Bisogna andare oltre al fattore cover che caratterizza tutte le dodici tracce, sono state stravolte, rese intense, sottolineate dalla voce cupa e ariosa al tempo stesso del fondatore della Real World, eseguite come un’ideale colonna sonora.
Difficile far rivivere le canzoni di altri, lui c’è riuscito, da Paul Simon a David Bowie, dagli Arcade Fire, ai Radiohead, da Regina Spektor, consigliata da sua figlia maggiore, a Bon Iver, consigliata dalla figlia minore, fino a Neil Young.
Tutti gli hanno concesso le hit e lui ha chiesto loro di interpretare i suoi successi.
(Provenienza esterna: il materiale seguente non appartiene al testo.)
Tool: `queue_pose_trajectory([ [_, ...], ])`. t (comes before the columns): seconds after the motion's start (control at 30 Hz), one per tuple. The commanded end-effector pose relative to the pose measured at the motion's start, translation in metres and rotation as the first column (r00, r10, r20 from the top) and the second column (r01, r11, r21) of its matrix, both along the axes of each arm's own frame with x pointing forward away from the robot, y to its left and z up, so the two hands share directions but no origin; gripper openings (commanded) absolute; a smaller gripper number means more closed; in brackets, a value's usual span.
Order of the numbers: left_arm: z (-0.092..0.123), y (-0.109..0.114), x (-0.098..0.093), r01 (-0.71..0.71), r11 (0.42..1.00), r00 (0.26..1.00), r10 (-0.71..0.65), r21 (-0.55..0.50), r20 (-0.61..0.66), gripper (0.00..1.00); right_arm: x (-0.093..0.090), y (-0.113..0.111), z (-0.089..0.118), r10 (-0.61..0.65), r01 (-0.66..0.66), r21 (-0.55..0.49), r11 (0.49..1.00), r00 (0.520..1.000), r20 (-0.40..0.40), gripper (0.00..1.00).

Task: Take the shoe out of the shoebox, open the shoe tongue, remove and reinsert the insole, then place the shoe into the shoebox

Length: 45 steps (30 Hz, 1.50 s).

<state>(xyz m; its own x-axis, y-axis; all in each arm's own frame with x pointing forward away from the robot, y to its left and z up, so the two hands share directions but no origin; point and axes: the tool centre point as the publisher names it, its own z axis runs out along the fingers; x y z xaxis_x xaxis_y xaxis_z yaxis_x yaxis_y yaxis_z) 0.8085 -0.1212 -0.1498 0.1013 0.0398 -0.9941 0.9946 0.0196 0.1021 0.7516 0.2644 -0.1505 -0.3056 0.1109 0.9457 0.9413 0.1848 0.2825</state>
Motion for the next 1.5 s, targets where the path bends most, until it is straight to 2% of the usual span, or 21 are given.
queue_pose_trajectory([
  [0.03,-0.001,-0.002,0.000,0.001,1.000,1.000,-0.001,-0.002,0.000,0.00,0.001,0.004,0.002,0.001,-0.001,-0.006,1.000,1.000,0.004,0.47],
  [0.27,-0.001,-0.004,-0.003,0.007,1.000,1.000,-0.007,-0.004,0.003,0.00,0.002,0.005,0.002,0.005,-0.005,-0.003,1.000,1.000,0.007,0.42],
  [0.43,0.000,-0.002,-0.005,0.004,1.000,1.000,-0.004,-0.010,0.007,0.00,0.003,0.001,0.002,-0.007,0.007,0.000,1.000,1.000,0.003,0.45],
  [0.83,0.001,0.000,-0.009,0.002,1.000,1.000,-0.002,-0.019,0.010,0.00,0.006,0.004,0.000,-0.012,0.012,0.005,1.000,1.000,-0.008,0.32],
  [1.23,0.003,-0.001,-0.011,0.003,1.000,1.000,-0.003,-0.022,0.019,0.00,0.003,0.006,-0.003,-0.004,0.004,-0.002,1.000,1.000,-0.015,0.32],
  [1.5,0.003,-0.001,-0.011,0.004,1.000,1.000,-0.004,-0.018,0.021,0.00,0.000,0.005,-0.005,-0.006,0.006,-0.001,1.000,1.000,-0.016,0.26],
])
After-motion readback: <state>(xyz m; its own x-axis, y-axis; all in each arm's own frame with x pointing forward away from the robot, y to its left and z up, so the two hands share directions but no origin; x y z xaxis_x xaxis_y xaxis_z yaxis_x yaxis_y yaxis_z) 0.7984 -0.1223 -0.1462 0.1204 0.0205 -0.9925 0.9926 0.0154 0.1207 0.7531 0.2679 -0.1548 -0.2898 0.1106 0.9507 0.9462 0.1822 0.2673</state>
Così è nato Scratch my back, come progetto di scambio musicale tra Gabriel e artisti e gruppi di gran nome, ognuno impegnato a cantare i brani dell'altro.
Su Itunes ogni mese Peter Gabriel mette a disposizione degli artisti di cui ha inciso le cover il suo repertorio, come Not one of us per i Magnetic Fields o Biko per Paul Simon. Soltanto Bowie non ha accettato lo scambio, ma pur di reinterpretare Heroes, Gabriel ha chiamato Brian Eno, coautore, per fargli eseguire una sua cover.
Sarà ancora perché nel lontano tour del 1982/1983 l’ex Genesis aprì il live di Bowie oscurandolo nonostante il Duca Bianco fosse al culmine della sua carriera?